The guy steps in front of me, eyeing me with curiosity. He’s standing too close for comfort, sucking the oxygen right out of the air. “What makes you think this is your apartment?” His voice is low and nonchalant, as though we’re sitting in a café engaged in small talk about the weather. No sign of nervousness at all that he’s just exposed himself to a stranger.

“The form in my folder says so.”

“The form?” The corners of his lips twitch. “What does it say?”

“2B.” I scan the room again, suddenly uncertain. “What apartment is this?”

“2B.” He frowns, but for some reason I think I see amusement in his eyes. “Clearly a mistake.”

“No doubt.” I stare him down. “Why don’t you start packing up again? Because I’m pretty sure this is my place.”

“Is that so?” He crosses his arms over his imposing chest. I try not to stare at his bulging biceps, but it’s hard. “I’m not leaving.”

My anger flares. “This is my apartment. You’ve made a mistake.”

“I assure you I haven’t.
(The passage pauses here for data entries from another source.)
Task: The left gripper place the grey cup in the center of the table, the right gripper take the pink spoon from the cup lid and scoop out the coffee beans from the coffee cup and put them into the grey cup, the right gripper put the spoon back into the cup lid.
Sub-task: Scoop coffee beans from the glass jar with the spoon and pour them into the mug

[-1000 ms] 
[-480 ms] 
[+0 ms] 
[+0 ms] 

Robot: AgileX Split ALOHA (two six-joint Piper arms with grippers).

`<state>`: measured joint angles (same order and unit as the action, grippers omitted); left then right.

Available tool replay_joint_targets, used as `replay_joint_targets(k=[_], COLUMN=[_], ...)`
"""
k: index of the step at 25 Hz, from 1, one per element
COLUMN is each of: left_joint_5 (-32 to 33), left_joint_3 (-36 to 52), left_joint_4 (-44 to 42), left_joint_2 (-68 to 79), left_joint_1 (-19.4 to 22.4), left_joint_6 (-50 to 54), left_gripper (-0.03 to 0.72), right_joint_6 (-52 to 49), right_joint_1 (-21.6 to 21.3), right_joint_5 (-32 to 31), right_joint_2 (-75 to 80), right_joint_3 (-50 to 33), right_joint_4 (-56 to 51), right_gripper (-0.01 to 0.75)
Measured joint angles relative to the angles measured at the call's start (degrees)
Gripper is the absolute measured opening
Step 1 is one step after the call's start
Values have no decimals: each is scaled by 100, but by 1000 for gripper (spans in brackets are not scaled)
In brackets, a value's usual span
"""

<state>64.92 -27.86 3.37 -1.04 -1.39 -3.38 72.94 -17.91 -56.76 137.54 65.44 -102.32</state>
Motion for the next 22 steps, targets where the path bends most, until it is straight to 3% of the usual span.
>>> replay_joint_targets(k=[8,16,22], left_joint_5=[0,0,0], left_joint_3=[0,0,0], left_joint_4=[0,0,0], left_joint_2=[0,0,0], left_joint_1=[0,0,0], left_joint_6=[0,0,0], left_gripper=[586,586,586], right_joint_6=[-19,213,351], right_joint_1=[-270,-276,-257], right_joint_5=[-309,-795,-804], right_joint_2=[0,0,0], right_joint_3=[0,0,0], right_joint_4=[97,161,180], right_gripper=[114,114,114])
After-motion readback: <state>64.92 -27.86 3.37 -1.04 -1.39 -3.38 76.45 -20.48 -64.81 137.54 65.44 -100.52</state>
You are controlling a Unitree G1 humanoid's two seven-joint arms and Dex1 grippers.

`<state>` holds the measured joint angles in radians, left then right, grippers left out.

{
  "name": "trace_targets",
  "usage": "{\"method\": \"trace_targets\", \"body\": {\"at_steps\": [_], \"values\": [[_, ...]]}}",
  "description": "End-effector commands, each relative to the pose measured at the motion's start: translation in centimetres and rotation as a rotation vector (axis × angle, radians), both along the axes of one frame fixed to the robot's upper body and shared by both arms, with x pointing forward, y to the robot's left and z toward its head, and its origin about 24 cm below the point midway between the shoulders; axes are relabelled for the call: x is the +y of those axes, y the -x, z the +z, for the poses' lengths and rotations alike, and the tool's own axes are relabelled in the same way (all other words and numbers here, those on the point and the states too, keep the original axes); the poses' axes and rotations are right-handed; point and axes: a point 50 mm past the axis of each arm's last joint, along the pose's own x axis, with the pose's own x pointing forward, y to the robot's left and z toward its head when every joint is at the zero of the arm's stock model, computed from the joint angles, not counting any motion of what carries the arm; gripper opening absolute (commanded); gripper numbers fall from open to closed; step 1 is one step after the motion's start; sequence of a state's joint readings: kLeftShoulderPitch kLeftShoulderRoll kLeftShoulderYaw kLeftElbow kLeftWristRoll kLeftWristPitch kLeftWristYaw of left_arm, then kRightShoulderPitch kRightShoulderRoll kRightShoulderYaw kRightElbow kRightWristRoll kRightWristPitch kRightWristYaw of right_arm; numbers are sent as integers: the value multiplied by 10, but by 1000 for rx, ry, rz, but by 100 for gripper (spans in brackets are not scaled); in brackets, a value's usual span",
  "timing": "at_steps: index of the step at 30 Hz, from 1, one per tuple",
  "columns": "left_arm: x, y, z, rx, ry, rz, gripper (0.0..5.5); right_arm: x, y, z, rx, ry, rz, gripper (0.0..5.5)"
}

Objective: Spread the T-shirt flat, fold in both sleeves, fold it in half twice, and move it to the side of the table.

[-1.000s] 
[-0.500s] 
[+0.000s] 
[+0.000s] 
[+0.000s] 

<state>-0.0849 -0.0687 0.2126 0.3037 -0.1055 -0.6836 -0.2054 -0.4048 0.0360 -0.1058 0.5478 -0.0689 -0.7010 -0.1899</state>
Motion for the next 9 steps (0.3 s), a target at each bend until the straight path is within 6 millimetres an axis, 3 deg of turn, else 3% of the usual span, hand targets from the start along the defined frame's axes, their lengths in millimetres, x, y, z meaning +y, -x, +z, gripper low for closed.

I’ve been here since this morning. Even had a counselor stop by to ensure I was comfortable.” His lips twitch again. I don’t know why his statement sounds dirty, but this isn’t the time to probe.

My eyes widen and my legs begin to shake just a little bit. “Are you saying you’re staying here?”

“Yes, that’s what I’m saying.” He cocks his head to the side. “I assume you’re the love addict who’s going to be my roommate? My counselor told me a little bit about you.”

Love addict?

I open my mouth, but no sound comes out.

In all honesty, what could I possibly reply?

The fact that he’s just called me a love addict is too much.

Turning around, I bolt down the hallway as quickly as I can, then grab my luggage and head for the elevator.

It has to be a mistake.

It has to be a fatal mistake. There’s no way anyone would shack me up with a guy.

I can’t live with a guy, not even for therapy purposes.